**What to work on:** Please filter the data down to the lines that include the word "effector" and copy them.

**Information provided:**
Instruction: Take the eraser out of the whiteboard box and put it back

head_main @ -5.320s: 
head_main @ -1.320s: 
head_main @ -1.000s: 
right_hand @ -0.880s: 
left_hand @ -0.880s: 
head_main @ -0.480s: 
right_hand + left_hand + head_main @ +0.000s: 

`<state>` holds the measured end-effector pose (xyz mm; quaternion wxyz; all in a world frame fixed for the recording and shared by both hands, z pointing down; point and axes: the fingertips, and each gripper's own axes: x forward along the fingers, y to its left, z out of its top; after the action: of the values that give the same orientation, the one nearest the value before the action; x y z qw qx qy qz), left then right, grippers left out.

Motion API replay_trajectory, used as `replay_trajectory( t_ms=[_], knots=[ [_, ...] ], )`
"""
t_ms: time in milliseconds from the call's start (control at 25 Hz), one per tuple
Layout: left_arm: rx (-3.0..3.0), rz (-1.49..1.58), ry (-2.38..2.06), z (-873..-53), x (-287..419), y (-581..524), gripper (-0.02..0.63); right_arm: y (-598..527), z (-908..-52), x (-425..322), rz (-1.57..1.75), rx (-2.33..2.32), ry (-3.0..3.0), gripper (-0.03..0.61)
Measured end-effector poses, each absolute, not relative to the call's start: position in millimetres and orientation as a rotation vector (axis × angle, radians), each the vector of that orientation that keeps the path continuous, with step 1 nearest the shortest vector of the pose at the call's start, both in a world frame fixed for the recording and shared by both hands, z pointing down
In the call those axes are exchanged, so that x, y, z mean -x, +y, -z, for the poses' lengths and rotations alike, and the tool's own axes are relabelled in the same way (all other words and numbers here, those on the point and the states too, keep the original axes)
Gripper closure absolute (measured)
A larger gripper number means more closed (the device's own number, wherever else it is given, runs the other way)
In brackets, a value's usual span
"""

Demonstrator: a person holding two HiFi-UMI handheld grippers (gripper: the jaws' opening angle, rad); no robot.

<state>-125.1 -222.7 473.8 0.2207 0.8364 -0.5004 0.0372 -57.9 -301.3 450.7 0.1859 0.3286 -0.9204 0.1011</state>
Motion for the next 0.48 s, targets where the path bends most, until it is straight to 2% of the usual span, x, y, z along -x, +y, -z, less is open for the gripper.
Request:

**Solved problem:**
`<state>` holds the measured end-effector pose (xyz mm; quaternion wxyz; all in a world frame fixed for the recording and shared by both hands, z pointing down; point and axes: the fingertips, and each gripper's own axes: x forward along the fingers, y to its left, z out of its top; after the action: of the values that give the same orientation, the one nearest the value before the action; x y z qw qx qy qz), left then right, grippers left out.
Measured end-effector poses, each absolute, not relative to the call's start: position in millimetres and orientation as a rotation vector (axis × angle, radians), each the vector of that orientation that keeps the path continuous, with step 1 nearest the shortest vector of the pose at the call's start, both in a world frame fixed for the recording and shared by both hands, z pointing down

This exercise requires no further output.